● Assignment: Nothing but an exact copy of the listing should be given.

● Stored data:
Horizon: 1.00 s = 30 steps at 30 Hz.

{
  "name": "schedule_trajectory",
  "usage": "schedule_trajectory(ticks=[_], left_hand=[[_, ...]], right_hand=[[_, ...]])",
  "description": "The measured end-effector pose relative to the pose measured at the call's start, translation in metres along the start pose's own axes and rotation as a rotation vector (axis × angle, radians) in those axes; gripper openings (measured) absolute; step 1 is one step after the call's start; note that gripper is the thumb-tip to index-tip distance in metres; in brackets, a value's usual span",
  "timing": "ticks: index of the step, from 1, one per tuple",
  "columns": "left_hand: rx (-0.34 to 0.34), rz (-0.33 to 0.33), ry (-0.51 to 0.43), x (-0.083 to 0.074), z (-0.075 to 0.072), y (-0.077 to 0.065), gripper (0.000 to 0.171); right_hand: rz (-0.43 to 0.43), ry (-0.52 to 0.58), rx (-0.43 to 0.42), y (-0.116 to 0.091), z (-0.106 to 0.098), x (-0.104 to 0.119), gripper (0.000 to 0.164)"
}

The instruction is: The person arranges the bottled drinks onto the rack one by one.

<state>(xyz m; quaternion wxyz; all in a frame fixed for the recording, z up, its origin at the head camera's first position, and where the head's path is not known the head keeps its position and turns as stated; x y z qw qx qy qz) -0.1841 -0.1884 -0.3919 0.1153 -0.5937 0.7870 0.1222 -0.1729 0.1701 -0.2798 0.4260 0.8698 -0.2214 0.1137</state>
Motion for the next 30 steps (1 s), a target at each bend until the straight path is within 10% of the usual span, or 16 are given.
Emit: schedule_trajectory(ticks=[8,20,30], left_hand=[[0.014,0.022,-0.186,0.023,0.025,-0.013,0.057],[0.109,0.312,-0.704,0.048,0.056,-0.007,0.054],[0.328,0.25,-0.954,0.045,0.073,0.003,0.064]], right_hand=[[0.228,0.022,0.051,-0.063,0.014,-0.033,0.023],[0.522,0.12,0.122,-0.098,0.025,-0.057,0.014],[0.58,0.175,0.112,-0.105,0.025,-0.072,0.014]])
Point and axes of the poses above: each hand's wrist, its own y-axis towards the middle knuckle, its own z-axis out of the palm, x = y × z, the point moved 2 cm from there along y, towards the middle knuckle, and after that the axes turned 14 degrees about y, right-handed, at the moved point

● Expected answer:
Horizon: 1.00 s = 30 steps at 30 Hz.

{
  "name": "schedule_trajectory",
  "usage": "schedule_trajectory(ticks=[_], left_hand=[[_, ...]], right_hand=[[_, ...]])",
  "description": "The measured end-effector pose relative to the pose measured at the call's start, translation in metres along the start pose's own axes and rotation as a rotation vector (axis × angle, radians) in those axes; gripper openings (measured) absolute; step 1 is one step after the call's start; note that gripper is the thumb-tip to index-tip distance in metres; in brackets, a value's usual span",
  "timing": "ticks: index of the step, from 1, one per tuple",
  "columns": "left_hand: rx (-0.34 to 0.34), rz (-0.33 to 0.33), ry (-0.51 to 0.43), x (-0.083 to 0.074), z (-0.075 to 0.072), y (-0.077 to 0.065), gripper (0.000 to 0.171); right_hand: rz (-0.43 to 0.43), ry (-0.52 to 0.58), rx (-0.43 to 0.42), y (-0.116 to 0.091), z (-0.106 to 0.098), x (-0.104 to 0.119), gripper (0.000 to 0.164)"
}

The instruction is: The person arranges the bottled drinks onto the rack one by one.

<state>(xyz m; quaternion wxyz; all in a frame fixed for the recording, z up, its origin at the head camera's first position, and where the head's path is not known the head keeps its position and turns as stated; x y z qw qx qy qz) -0.1841 -0.1884 -0.3919 0.1153 -0.5937 0.7870 0.1222 -0.1729 0.1701 -0.2798 0.4260 0.8698 -0.2214 0.1137</state>
Motion for the next 30 steps (1 s), a target at each bend until the straight path is within 10% of the usual span, or 16 are given.
Emit: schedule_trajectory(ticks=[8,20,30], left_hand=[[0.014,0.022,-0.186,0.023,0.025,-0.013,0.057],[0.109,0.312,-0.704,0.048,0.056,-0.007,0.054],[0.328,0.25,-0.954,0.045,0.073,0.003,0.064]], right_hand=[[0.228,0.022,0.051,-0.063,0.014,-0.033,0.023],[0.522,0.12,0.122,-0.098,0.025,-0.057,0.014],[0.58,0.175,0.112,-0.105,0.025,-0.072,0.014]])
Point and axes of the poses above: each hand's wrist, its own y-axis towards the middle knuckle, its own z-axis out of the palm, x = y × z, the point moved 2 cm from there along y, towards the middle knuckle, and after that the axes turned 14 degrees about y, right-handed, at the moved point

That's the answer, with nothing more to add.